Anlıyorsunuz. 200.000’lik devletlerin gırla gittiği dünyada, 35 milyonluk Kürtler dünyada ilk defa bir devlet kurma olanağı yakaladılar. Bunun sebebi de, ABD’nin Irak’ı işgali. Bu durumda, sol gelenekten gelmelerine rağmen, “iyi” bir şey doğuran bir şeyin “kötü” bir şey olduğunu kabul etmeye gönülleri razı olmuyor.
Benim meseleyi çözme önerim şu oldu: “Burada iki ayrı olay olduğunu görmek zorundasınız: Bir: Kürtler Saddam’ın zulmünden kurtuldular ve devlet kuruyorlar. İki: ABD, petrol ülkesi Irak’a demokrasi getirme kılıfı altında emperyalist saldırı yapıyor. İkisi de doğru”.
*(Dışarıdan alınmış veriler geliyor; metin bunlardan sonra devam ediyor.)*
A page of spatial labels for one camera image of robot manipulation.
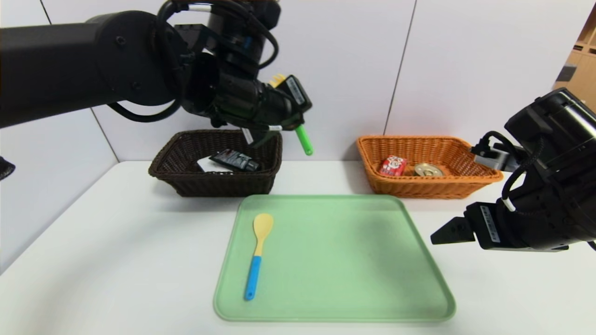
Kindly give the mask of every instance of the yellow spoon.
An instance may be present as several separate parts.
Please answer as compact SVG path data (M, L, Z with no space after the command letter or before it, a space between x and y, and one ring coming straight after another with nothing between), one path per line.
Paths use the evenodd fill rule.
M257 247L254 249L253 262L250 264L249 282L246 284L246 300L253 300L257 291L259 280L259 269L261 256L263 255L263 243L273 228L273 216L270 214L259 214L254 218L253 229L257 237Z

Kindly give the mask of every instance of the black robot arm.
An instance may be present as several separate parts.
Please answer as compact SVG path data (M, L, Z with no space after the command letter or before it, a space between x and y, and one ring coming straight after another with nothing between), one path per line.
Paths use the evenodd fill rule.
M172 27L167 19L210 5L209 24ZM127 11L86 23L2 29L0 128L107 104L136 122L155 122L180 106L253 133L294 130L312 106L294 76L278 88L257 80L278 45L270 33L280 6L264 1L167 1L157 15ZM259 64L265 41L274 53ZM118 104L170 103L153 116Z
M483 249L559 251L572 243L593 241L594 112L563 88L536 99L514 115L505 129L523 149L509 143L494 150L488 147L487 137L472 148L482 163L496 167L498 161L502 170L515 167L501 198L496 203L469 205L463 218L453 218L431 236L432 243L474 241L475 233ZM523 173L523 185L511 190Z

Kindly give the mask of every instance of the table surface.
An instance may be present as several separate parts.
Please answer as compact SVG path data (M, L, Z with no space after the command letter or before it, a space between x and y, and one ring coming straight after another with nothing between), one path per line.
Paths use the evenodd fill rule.
M596 253L433 246L430 234L502 183L465 200L404 199L457 312L437 324L237 323L213 294L240 198L180 198L118 164L0 276L0 334L592 334ZM360 162L284 162L272 194L370 193Z

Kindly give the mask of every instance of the black cable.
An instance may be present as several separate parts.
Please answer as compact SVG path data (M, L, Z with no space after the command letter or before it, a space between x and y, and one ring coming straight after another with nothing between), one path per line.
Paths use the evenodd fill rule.
M164 58L171 66L174 83L178 90L178 94L176 94L174 101L168 108L154 115L135 114L129 111L128 109L124 108L119 103L108 104L108 106L112 108L116 113L134 122L149 123L161 121L167 117L170 117L172 114L176 113L176 111L180 108L181 99L184 94L184 78L182 76L182 71L180 71L179 64L176 60L176 55L174 54L174 51L168 47L168 41L166 36L166 24L169 17L171 17L174 13L180 12L180 10L182 9L183 8L174 4L172 1L167 1L159 9L156 19L156 35L158 39L158 44L160 46L161 51L164 53Z
M542 150L544 150L544 138L540 137L538 139L538 145L534 153L526 158L520 166L517 167L515 171L511 174L509 179L505 182L505 186L503 186L503 191L501 192L501 198L503 200L509 199L509 193L511 192L511 187L513 183L519 178L530 166L532 166L537 160L540 154L542 154Z
M271 57L259 65L259 69L262 69L271 63L277 58L279 54L280 46L277 44L277 40L271 34L271 32L256 18L254 15L244 8L242 5L232 1L232 0L217 0L217 1L192 1L192 0L178 0L166 1L162 7L159 9L156 18L156 37L158 39L158 44L160 47L161 52L163 53L163 57L165 58L167 65L170 67L172 71L172 76L174 79L174 85L176 86L176 90L178 94L176 98L172 102L172 104L166 108L165 110L154 114L154 115L138 115L135 114L128 109L124 108L119 103L112 103L108 104L110 108L114 111L119 113L120 115L124 116L125 118L135 121L135 122L156 122L159 120L163 120L172 114L174 114L181 105L181 99L184 96L185 92L185 85L184 85L184 74L182 73L182 68L176 59L176 55L172 48L168 46L168 40L166 35L167 29L167 20L174 15L174 13L179 13L180 11L188 10L188 4L211 4L211 5L218 5L222 6L226 9L229 9L236 14L239 14L242 18L247 20L247 24L256 26L257 30L267 38L268 41L273 45L273 53Z
M500 132L489 131L488 133L486 133L484 135L484 137L481 139L481 141L485 141L486 145L488 145L491 137L494 137L494 138L498 139L501 143L503 143L505 148L507 148L507 151L509 152L509 154L513 155L513 157L515 158L517 163L519 163L522 160L519 153L517 152L515 145L513 145L513 143L511 143L511 141L507 137L505 137L505 135L501 134Z
M168 108L154 115L135 114L129 111L128 109L122 107L122 105L120 105L119 103L108 104L108 106L112 108L114 111L116 111L118 114L124 116L129 120L132 120L134 122L149 123L161 121L176 113L176 111L180 108L180 99L176 98Z
M267 67L268 65L270 65L271 63L273 63L275 61L275 59L277 58L277 55L280 53L280 46L277 43L277 40L275 39L275 37L269 31L269 29L267 29L263 25L263 23L261 23L261 21L259 21L256 17L254 17L254 15L250 11L248 11L242 5L240 5L239 3L237 3L233 0L202 0L202 1L176 0L176 3L185 4L185 5L188 5L188 4L210 4L210 5L217 5L220 7L224 7L226 9L233 11L236 14L240 15L241 18L247 20L247 24L249 26L252 25L252 26L256 27L257 30L259 31L259 33L263 34L263 36L265 36L265 38L267 38L267 40L271 43L271 45L273 45L273 53L271 54L269 59L267 59L266 61L264 61L262 64L259 65L259 69L263 69L263 68Z

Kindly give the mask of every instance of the gold can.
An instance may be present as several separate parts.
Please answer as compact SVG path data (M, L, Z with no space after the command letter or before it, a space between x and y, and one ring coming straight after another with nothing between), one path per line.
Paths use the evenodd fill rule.
M414 173L417 176L426 176L426 177L440 177L444 176L443 171L436 167L435 165L428 164L428 163L420 163L414 166Z

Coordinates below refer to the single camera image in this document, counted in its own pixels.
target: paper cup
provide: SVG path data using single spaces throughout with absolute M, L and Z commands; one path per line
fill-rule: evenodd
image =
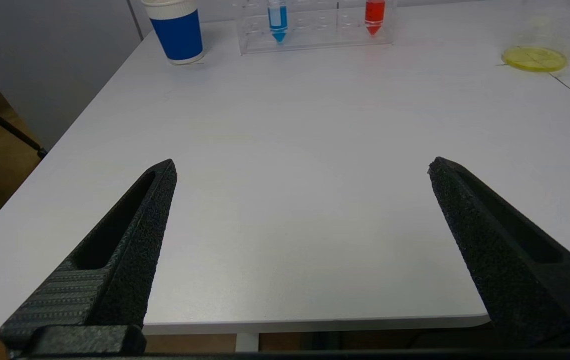
M 203 57 L 196 0 L 141 0 L 165 55 L 175 65 Z

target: floor
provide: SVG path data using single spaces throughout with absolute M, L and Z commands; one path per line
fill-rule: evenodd
M 36 139 L 0 94 L 0 116 Z M 0 209 L 38 165 L 36 152 L 0 128 Z M 310 333 L 262 333 L 261 351 L 296 351 L 311 349 Z M 406 349 L 435 347 L 498 347 L 490 325 L 469 329 L 347 331 L 338 333 L 340 348 L 345 350 Z M 231 353 L 235 335 L 153 335 L 147 337 L 149 353 Z M 5 359 L 0 342 L 0 360 Z

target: yellow liquid
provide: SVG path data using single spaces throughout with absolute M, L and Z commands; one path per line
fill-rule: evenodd
M 550 73 L 567 66 L 567 58 L 556 50 L 536 46 L 515 46 L 502 53 L 502 61 L 525 71 Z

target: red liquid test tube
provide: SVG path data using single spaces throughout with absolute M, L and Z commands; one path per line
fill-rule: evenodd
M 367 0 L 365 5 L 365 26 L 371 36 L 374 36 L 385 19 L 385 0 Z

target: white cup lid
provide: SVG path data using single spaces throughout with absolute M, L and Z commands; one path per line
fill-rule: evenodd
M 166 7 L 168 5 L 174 5 L 178 3 L 189 2 L 190 0 L 141 0 L 143 5 L 146 7 Z

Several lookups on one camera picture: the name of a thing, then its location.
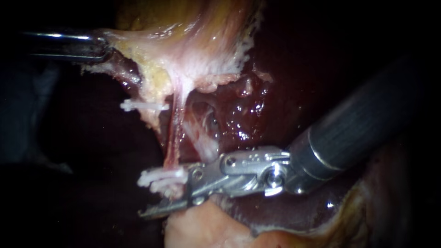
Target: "white fibrous tissue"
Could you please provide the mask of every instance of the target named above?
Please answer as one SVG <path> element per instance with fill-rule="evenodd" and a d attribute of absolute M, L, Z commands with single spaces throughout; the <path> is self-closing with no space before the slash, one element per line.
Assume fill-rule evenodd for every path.
<path fill-rule="evenodd" d="M 181 198 L 187 183 L 188 172 L 183 167 L 144 170 L 138 180 L 139 187 L 150 187 L 150 192 L 169 199 Z"/>

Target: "dark background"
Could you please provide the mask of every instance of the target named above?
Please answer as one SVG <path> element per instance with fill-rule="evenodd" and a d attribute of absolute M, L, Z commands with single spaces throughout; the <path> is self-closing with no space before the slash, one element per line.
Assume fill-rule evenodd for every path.
<path fill-rule="evenodd" d="M 14 42 L 16 30 L 113 25 L 114 8 L 107 1 L 11 4 L 10 15 L 1 17 L 5 27 L 2 39 L 7 43 L 2 75 L 11 71 L 25 73 L 20 71 L 23 64 L 37 72 L 48 65 L 17 56 L 20 44 Z M 433 6 L 421 1 L 300 1 L 281 7 L 279 15 L 284 23 L 289 23 L 294 14 L 313 17 L 325 32 L 339 38 L 339 45 L 350 46 L 354 64 L 348 76 L 358 81 L 405 51 L 417 53 L 426 60 L 428 69 L 434 69 L 431 61 L 437 58 L 437 29 L 433 10 Z M 146 223 L 136 216 L 146 197 L 134 184 L 139 171 L 147 166 L 140 161 L 149 166 L 161 164 L 154 135 L 144 128 L 137 113 L 119 111 L 119 103 L 128 96 L 110 77 L 81 78 L 77 67 L 68 63 L 57 66 L 61 77 L 43 117 L 38 140 L 53 162 L 67 162 L 75 173 L 63 174 L 31 162 L 1 165 L 3 241 L 13 242 L 15 247 L 30 243 L 47 247 L 161 247 L 162 220 Z M 432 172 L 437 167 L 438 132 L 433 116 L 437 111 L 429 96 L 427 103 L 409 131 L 415 216 L 412 247 L 436 241 L 441 220 L 439 180 Z M 61 118 L 59 113 L 72 113 L 78 121 L 71 123 L 70 118 Z"/>

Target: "metal pivot screw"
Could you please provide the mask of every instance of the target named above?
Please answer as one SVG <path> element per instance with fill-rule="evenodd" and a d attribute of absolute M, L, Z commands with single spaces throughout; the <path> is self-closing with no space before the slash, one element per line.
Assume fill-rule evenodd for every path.
<path fill-rule="evenodd" d="M 271 188 L 277 188 L 283 185 L 283 176 L 281 174 L 274 175 L 274 171 L 272 171 L 268 173 L 268 176 L 266 177 L 266 183 Z"/>
<path fill-rule="evenodd" d="M 194 179 L 200 180 L 204 176 L 204 172 L 201 169 L 197 168 L 193 171 L 192 176 Z"/>
<path fill-rule="evenodd" d="M 198 206 L 205 202 L 205 197 L 196 197 L 193 199 L 193 204 Z"/>
<path fill-rule="evenodd" d="M 226 159 L 226 164 L 229 166 L 234 166 L 235 162 L 236 162 L 236 159 L 234 157 L 229 157 Z"/>
Sonra, devam ettim: “Yalnız, bir doğru daha varsa, o da şudur: Artık bu devirde işleri silahla-sertlikle halletmek isteyen kendini bitirmiştir. Devlet olsun, örgüt olsun, kişi olsun. Amerika onun içindir ki Irak’ta yeniliyor. Devir, artık şunun devridir: Devlet, vatandaşının alt-kimliğini tanıyacaktır. Yani, bu memlekette hiç kimse Kürt veya Çerkez olduğunu söylerken hiçbir tedirginlik duymayacaktır ve bir yere seçilirken o alt-kimliğiyle seçilecektir. Buna karşılık vatandaş, devletin kendisine biçtiği kimliği yani üst-kimliği tanıyacaktır. Tanımazsa, bunun adı ayrılmadır ve konferansımızın konusu dışındadır. Tabii, üst-kimlik derken, vatandaşın alt-kimliğini dışlamayan, kan’la ilişkisi olmayan, yalnızca üzerinde ortak yaşadığımız toprakla ilişkisi olan bir üst-kimlikten bahsediyorum. Bu sebepten, üst-kimliğimiz Türklük değil, Türkiyelilik olacaktır. Benim alt-kimliğim Türk, üst-kimliğim Türkiyeli. Sizin alt-kimliğiniz Kürt, üst-kimliğiniz Türkiyeli”.